* What the task requires: For the listing that follows, give again exactly the lines from the one with "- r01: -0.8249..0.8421" to the one with "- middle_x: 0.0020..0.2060", including both.

* Information shown:
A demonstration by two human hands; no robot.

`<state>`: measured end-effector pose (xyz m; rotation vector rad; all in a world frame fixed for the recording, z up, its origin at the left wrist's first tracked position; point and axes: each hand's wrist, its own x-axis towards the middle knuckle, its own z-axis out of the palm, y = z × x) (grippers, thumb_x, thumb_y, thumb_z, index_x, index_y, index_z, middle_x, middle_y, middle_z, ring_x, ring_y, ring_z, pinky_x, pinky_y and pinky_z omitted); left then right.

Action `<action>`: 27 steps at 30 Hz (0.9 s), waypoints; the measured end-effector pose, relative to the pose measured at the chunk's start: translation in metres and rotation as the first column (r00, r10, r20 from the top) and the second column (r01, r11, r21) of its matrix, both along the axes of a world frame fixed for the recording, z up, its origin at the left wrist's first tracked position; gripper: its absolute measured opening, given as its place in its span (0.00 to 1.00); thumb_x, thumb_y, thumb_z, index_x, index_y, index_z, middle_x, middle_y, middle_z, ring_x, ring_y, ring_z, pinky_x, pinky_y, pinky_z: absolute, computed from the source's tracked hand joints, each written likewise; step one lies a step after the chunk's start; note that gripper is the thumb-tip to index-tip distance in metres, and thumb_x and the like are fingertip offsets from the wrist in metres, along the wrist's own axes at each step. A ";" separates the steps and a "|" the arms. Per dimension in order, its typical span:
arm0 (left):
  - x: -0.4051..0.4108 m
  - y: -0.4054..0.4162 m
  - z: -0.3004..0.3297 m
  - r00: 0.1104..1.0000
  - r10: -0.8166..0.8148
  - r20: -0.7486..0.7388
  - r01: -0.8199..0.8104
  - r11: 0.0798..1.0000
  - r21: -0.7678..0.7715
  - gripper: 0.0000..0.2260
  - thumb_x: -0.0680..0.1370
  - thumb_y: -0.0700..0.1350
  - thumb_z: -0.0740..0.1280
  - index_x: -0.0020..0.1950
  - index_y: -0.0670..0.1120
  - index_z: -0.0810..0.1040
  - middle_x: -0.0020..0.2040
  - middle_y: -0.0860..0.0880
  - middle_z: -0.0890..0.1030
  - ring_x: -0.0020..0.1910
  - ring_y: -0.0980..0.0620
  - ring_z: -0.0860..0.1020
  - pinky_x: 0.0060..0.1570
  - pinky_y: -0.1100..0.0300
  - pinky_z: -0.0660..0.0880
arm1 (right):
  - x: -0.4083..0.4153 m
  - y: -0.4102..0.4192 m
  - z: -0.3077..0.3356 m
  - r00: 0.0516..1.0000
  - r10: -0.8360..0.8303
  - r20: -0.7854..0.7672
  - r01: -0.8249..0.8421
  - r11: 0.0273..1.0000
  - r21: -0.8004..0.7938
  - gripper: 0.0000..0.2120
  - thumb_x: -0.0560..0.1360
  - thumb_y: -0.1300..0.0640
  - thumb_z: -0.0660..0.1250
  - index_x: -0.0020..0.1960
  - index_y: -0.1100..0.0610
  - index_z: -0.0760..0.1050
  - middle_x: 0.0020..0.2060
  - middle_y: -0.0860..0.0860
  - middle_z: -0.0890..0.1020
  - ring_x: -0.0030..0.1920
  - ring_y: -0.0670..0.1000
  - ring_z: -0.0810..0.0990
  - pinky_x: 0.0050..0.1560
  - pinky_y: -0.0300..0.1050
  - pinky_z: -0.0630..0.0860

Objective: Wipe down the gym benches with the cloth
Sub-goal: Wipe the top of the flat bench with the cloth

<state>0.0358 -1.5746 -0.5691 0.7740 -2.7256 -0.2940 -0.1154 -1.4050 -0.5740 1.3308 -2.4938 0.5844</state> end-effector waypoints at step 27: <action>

* Reply:
  - r01: -0.8249..0.8421
  - r11: 0.0273..1.0000
  - r21: -0.8004..0.7938
  - gripper: 0.0000..0.2120
  - thumb_x: -0.0560..0.1360
  - thumb_y: -0.1300..0.0640
  - thumb_z: -0.0660..0.1250
  - index_x: -0.0020..0.1960
  - index_y: -0.1100..0.0610
  - index_z: -0.0760..0.1050
  - middle_x: 0.0020..0.2060

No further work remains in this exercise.